Variant: NM_000257.4(MYH7):c.343T>C (p.Tyr115His)

CA013702

42960 (ClinVar)

Gene: MYH7

Condition: hypertrophic cardiomyopathy

Inheritance Mode: Autosomal dominant inheritance

UUID: 3cd58595-d350-4d2b-ab10-609796d62583

Approved on: 2021-08-25

Published on: 2021-10-01

HGVS expressions

NM_000257.4:c.343T>C
NM_000257.4(MYH7):c.343T>C (p.Tyr115His)
NC_000014.9:g.23433086A>G
CM000676.2:g.23433086A>G
NC_000014.8:g.23902295A>G
CM000676.1:g.23902295A>G
NC_000014.7:g.22972135A>G
NG_007884.1:g.7576T>C
ENST00000355349.4:c.343T>C
ENST00000355349.3:c.343T>C
NM_000257.3:c.343T>C

Uncertain Significance

• Met criteria codes: PS4_Moderate PP3 PM2

• Not Met criteria codes: BS4 BS3 BS1 BP2 BP5 BP4 PS2 PS1 PS3 BA1 PP1 PM6 PM1 PM5

Expert Panel

Cardiomyopathy VCEP

Criteria Specification Information

Evidence submitted by expert panel

Cardiomyopathy VCEP

The c.343T>C (p.Tyr115His) variant in MYH7 has been reported in at least 12 individuals with HCM (PS4_Moderate; Van Driest 2004 PMID:15358028; Homberger 2016 PMID:27247418; Walsh 2017 PMID:27532257; CHEO pers. comm.; Invitae pers. comm.; LMM pers. comm.; OMGL pers. comm.), 2 of whom also had additional variants in other HCM-associated genes (Invitae pers. comm.; LMM pers. comm.).

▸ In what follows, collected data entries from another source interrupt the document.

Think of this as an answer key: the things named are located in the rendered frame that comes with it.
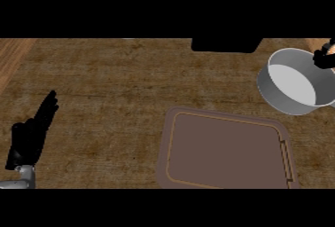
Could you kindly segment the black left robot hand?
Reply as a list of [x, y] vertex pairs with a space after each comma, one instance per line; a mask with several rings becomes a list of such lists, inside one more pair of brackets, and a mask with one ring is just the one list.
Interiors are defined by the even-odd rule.
[[51, 90], [39, 104], [38, 111], [25, 122], [17, 122], [11, 126], [11, 145], [5, 159], [5, 169], [33, 166], [39, 159], [44, 146], [45, 135], [51, 120], [57, 111], [56, 92]]

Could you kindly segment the grey metal pot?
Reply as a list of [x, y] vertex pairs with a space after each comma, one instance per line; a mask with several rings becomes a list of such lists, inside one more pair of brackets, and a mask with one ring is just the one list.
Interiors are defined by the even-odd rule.
[[323, 106], [335, 108], [335, 71], [314, 65], [308, 51], [277, 50], [259, 70], [256, 85], [264, 100], [284, 114], [304, 115]]

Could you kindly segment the brown rectangular tray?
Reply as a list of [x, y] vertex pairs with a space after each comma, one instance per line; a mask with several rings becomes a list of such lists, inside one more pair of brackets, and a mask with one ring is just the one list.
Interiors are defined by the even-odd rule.
[[246, 115], [169, 108], [156, 181], [168, 189], [296, 189], [284, 126]]

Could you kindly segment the black appliance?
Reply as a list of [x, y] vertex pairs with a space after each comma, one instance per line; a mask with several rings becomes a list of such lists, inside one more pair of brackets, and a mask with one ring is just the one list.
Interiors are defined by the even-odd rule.
[[261, 38], [193, 38], [190, 49], [193, 51], [252, 53], [259, 46]]

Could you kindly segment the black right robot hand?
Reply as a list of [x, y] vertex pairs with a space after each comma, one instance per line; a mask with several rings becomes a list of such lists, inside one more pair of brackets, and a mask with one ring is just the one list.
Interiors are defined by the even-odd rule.
[[330, 43], [326, 43], [321, 49], [314, 51], [314, 65], [321, 69], [335, 68], [335, 54], [327, 55], [329, 47]]

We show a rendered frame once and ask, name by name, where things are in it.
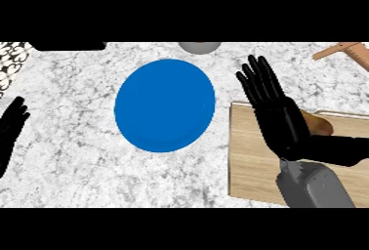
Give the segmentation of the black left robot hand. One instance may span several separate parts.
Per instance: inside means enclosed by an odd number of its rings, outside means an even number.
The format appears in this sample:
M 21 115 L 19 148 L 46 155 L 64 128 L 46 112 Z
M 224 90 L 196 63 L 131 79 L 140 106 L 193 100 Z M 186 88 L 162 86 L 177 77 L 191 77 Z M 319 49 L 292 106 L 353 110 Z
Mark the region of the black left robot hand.
M 25 99 L 22 97 L 15 97 L 0 116 L 0 178 L 6 173 L 15 142 L 30 116 Z

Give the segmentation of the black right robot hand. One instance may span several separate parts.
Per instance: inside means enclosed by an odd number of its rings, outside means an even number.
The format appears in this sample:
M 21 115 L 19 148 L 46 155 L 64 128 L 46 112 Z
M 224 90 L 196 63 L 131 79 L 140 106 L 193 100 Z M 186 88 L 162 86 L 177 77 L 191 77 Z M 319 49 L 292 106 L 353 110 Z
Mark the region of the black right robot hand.
M 266 144 L 288 161 L 309 159 L 351 167 L 369 159 L 369 138 L 313 135 L 294 99 L 284 93 L 263 56 L 248 56 L 236 72 Z

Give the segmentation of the brown pear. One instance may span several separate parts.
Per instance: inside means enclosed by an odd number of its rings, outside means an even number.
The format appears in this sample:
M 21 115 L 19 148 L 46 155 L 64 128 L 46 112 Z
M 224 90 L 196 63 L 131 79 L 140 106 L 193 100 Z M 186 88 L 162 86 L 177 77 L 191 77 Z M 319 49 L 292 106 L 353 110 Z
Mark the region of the brown pear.
M 301 110 L 301 114 L 309 126 L 310 134 L 329 136 L 335 131 L 332 123 L 325 118 L 310 114 L 304 110 Z

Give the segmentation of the pale wooden tray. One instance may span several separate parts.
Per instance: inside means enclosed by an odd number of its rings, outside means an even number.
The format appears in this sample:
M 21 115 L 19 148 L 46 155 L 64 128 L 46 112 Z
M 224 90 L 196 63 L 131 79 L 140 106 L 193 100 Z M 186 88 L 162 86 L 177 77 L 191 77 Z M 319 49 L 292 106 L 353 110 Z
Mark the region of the pale wooden tray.
M 334 125 L 334 135 L 369 138 L 369 114 L 319 110 Z M 285 204 L 278 190 L 279 159 L 270 151 L 250 104 L 233 102 L 229 111 L 227 194 Z M 335 171 L 356 207 L 369 207 L 369 159 L 353 167 L 326 164 Z

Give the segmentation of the blue oval plate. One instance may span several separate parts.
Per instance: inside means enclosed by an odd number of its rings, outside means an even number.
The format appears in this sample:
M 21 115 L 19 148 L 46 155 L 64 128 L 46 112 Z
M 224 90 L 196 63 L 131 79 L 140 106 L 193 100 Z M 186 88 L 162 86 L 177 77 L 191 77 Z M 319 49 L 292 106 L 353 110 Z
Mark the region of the blue oval plate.
M 133 146 L 171 152 L 205 133 L 216 113 L 208 75 L 189 62 L 164 59 L 127 77 L 115 98 L 115 123 Z

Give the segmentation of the black and white patterned cloth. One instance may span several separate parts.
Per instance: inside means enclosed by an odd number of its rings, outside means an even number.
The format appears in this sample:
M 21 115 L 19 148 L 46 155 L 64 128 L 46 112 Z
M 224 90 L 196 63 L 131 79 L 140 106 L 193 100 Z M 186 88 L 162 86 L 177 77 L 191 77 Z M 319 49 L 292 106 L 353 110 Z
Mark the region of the black and white patterned cloth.
M 0 99 L 30 57 L 30 42 L 0 42 Z

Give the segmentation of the wooden stand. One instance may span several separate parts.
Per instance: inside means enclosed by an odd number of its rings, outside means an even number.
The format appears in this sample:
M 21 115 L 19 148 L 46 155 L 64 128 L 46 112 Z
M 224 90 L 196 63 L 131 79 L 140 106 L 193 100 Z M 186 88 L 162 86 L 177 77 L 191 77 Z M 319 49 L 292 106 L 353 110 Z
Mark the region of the wooden stand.
M 335 46 L 313 55 L 313 60 L 316 61 L 337 52 L 346 53 L 359 65 L 369 71 L 369 48 L 362 42 L 338 42 Z

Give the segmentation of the black appliance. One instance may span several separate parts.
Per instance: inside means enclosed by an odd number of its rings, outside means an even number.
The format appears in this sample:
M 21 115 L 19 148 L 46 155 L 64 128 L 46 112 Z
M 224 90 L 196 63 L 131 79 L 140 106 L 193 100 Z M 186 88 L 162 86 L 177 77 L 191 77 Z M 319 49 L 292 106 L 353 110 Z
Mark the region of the black appliance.
M 41 51 L 100 51 L 105 42 L 31 42 L 33 47 Z

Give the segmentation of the grey round pot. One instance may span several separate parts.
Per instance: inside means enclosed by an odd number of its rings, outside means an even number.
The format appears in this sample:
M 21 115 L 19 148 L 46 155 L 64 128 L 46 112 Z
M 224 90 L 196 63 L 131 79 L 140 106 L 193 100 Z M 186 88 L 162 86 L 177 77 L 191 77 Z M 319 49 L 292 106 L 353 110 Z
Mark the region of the grey round pot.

This variant also segregated with disease in 1 affected relative with HCM (OMGL pers. comm.); however, this data is currently insufficient to establish co-segregation with disease and apply PP1. This variant was identified in 0.0009% (1/113572) of European chromosomes in gnomAD v2.1.1 (PM2; https://gnomad.broadinstitute.org). Computational prediction tools and conservation analysis suggest that this variant may impact the protein (PP3). In summary, due to insufficient evidence, this variant is classified as uncertain significance for hypertrophic cardiomyopathy in an autosomal dominant manner. MYH7-specific ACMG/AMP criteria applied (Kelly 2018 PMID:29300372): PS4_Moderate; PM2; PP3.

Met criteria codes

• PS4_Moderate: This variant has been identified in at least 12 individuals with HCM, two of whom had co-occurring variants of uncertain signficance in other genes (personal communication CHEO, Invitae, LMM, and OMGL). This variant has been identified by the Children's Hospital of Eastern Ontario (CHEO) in one individual with HCM, by Invitae in three individuals with HCM (one with a co-occurring VUS), by the Laboratory of Molecular Medicine (LMM) in one individual with HCM (and a co-occurring VUS), and by Oxford Molecular Genetics Laboratory (OMGL) in seven individuals with HCM. Published probands (PMID 27532257, 27247418) not counted due to likely of overlap with LMM and OMGL internal data, and cannot be certain individual from SHaRe database was not included in internal data log. 1 proband counted but not totally considered for PMID 15358028 cohort phenotype is unexplained left ventricular hypertrophy. No proband counted for PMID 30275503, 28606303 primarily modelling paper
• PP3: In silico predicts damaging effect; REVEL concordant
• PM2: This variant was identified in 0.0008805% (1/113572) of European (non-Finnish) chromosomes in gnomAD v2.1.1 (PM2; https://gnomad.broadinstitute.org)

Not Met criteria codes

• BS4: n/a
• BS3: no functional studies
• BS1: This variant was identified in 0.0008805% (1/113572) of European (non-Finnish) chromosomes in gnomAD v2.1.1 (PM2; https://gnomad.broadinstitute.org)
• BP2: n/a
• BP5: not applicable
• BP4: In silico predicts damaging effect; REVEL concordant
• PS2: no evidence
• PS1: no variants in same codon
• PS3: no functional studies
• BA1: This variant was identified in 0.0008805% (1/113572) of European (non-Finnish) chromosomes in gnomAD v2.1.1 (PM2; https://gnomad.broadinstitute.org)
• PP1: This variant has been identified by the Oxford Molecular Genetics Laboratory in 7 individuals with HCM and segregated with disease in one affected family member.
• PM6: no evidence
• PM1: Located outside designated PM1 region (codons 181-937)
• PM5: no variants in same codon